* **Work to be completed**
Each line below from the one containing "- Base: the" through the one containing "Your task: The" is to be given again exactly, and no line outside that span.

Dataset excerpts:

━━━━━━━━━━━━━━━━━━━━━━━━━━━━━━

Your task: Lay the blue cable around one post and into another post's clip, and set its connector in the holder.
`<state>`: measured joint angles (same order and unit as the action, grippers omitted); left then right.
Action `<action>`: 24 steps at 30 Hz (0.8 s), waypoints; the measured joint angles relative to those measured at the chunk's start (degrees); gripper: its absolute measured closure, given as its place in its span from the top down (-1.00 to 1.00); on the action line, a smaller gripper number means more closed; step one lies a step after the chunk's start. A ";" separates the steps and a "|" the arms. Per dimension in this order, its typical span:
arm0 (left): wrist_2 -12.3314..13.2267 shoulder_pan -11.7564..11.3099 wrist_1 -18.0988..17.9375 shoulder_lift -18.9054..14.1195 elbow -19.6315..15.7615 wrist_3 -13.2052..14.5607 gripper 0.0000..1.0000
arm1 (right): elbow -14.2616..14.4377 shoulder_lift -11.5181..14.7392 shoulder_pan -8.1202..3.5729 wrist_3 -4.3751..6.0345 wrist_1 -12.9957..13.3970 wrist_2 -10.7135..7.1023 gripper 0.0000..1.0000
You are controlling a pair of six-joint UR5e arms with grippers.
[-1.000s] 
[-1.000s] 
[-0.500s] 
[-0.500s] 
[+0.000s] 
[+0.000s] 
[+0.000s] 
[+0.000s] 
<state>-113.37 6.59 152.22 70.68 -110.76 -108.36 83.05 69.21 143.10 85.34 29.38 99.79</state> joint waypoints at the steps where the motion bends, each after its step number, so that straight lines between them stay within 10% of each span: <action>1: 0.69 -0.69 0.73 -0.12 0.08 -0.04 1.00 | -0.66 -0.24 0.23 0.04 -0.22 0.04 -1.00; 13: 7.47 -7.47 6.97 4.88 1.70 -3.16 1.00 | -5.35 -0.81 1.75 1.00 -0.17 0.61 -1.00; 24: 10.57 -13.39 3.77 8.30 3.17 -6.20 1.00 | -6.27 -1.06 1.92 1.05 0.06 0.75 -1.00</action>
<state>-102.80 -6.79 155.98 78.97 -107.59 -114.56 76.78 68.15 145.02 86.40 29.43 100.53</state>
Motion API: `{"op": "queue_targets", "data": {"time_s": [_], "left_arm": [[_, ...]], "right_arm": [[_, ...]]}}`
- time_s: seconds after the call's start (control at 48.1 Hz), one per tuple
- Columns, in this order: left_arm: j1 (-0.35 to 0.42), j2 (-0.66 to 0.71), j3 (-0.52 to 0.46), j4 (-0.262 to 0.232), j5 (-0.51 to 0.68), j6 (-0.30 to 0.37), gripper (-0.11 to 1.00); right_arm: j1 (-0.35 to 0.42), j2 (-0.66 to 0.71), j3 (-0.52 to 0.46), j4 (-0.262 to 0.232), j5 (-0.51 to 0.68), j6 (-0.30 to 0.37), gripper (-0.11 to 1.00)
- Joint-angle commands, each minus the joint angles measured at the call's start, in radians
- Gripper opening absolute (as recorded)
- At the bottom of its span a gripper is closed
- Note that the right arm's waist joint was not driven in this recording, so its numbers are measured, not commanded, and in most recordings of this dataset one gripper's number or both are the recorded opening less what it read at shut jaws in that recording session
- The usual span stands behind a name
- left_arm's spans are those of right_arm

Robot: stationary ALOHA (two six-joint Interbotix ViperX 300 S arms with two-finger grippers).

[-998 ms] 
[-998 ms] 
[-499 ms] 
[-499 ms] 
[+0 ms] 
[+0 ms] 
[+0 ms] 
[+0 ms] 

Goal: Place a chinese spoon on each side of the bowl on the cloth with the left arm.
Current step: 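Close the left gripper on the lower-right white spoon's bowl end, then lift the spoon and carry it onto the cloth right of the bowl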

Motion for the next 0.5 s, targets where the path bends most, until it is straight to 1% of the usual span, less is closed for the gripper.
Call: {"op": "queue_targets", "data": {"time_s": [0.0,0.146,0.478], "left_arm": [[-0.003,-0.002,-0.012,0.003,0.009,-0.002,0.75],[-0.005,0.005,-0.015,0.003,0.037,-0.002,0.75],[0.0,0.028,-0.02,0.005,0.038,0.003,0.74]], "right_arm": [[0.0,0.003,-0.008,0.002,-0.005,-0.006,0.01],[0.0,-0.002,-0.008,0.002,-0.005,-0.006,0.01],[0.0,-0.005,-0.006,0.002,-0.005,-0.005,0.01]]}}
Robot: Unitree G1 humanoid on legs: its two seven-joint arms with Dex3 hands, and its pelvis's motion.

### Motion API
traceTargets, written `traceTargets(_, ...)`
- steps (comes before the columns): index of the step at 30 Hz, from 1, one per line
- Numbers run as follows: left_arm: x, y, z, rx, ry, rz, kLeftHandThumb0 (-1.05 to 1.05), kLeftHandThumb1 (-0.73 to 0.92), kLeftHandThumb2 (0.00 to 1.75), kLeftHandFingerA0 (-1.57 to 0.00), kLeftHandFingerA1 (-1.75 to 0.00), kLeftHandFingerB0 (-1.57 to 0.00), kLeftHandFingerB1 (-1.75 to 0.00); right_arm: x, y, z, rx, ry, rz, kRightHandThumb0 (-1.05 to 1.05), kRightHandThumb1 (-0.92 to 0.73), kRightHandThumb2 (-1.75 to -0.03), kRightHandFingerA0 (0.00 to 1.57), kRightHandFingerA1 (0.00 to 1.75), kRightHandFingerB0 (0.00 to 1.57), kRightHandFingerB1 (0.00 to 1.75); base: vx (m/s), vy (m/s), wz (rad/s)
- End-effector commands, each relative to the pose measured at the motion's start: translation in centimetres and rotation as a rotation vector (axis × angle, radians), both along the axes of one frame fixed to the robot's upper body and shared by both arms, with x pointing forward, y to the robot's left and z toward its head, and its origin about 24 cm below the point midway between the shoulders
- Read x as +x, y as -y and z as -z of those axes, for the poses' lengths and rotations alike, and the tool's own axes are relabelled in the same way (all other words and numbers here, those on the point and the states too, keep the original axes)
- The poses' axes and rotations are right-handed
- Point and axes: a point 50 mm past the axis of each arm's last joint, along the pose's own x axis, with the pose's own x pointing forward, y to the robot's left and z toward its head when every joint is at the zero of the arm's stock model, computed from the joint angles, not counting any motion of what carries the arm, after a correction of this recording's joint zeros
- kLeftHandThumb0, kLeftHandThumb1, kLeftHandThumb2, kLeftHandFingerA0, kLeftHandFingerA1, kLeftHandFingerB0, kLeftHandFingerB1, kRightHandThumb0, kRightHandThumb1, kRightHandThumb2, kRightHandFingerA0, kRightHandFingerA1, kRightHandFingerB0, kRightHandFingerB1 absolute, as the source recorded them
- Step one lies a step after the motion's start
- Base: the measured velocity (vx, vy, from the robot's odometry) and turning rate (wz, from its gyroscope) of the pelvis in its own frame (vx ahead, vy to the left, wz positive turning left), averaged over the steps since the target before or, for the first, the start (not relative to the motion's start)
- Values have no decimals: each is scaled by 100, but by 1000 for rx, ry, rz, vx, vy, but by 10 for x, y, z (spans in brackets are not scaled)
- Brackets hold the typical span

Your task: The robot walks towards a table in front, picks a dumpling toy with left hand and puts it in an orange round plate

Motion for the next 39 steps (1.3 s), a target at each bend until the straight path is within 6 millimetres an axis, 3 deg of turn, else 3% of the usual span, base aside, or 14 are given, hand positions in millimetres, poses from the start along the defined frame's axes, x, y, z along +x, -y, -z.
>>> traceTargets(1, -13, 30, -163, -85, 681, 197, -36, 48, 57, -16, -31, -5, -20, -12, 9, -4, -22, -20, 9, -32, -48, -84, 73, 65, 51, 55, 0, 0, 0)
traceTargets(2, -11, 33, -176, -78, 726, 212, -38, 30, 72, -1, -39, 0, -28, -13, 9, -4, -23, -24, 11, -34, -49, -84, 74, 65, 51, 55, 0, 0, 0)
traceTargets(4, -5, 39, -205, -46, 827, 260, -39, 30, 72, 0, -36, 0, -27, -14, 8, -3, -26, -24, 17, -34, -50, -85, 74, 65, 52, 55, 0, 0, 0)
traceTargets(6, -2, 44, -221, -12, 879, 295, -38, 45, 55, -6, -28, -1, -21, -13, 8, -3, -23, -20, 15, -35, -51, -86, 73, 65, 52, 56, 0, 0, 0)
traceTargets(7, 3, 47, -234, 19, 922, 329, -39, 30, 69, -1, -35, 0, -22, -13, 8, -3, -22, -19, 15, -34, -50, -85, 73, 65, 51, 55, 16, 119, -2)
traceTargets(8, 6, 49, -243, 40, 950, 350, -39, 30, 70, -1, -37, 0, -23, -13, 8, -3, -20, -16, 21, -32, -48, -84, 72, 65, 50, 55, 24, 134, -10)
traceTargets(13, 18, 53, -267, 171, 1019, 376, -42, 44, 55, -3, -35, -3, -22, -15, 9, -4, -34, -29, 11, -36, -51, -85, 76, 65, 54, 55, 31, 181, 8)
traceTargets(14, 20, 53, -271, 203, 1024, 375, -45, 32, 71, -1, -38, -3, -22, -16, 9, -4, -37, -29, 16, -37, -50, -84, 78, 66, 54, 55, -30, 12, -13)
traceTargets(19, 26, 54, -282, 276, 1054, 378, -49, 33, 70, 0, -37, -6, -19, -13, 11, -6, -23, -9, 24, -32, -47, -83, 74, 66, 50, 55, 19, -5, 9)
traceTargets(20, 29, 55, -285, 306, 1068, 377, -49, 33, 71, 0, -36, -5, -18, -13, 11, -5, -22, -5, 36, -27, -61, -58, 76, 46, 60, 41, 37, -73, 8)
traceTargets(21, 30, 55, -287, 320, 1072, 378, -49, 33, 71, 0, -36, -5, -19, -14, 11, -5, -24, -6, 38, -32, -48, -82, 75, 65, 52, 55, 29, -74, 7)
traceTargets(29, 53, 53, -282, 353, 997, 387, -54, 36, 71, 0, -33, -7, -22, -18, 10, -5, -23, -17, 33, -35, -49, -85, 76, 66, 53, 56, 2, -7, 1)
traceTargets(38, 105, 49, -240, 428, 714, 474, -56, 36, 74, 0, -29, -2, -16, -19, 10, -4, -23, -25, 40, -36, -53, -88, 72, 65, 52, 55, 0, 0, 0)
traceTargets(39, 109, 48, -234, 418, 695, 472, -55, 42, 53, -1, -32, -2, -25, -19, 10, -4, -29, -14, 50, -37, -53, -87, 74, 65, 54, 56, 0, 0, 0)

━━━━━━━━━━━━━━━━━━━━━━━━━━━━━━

* **Answer to the exercise**
- Base: the measured velocity (vx, vy, from the robot's odometry) and turning rate (wz, from its gyroscope) of the pelvis in its own frame (vx ahead, vy to the left, wz positive turning left), averaged over the steps since the target before or, for the first, the start (not relative to the motion's start)
- Values have no decimals: each is scaled by 100, but by 1000 for rx, ry, rz, vx, vy, but by 10 for x, y, z (spans in brackets are not scaled)
- Brackets hold the typical span

Your task: The robot walks towards a table in front, picks a dumpling toy with left hand and puts it in an orange round plate

No additional lines are needed for this answer.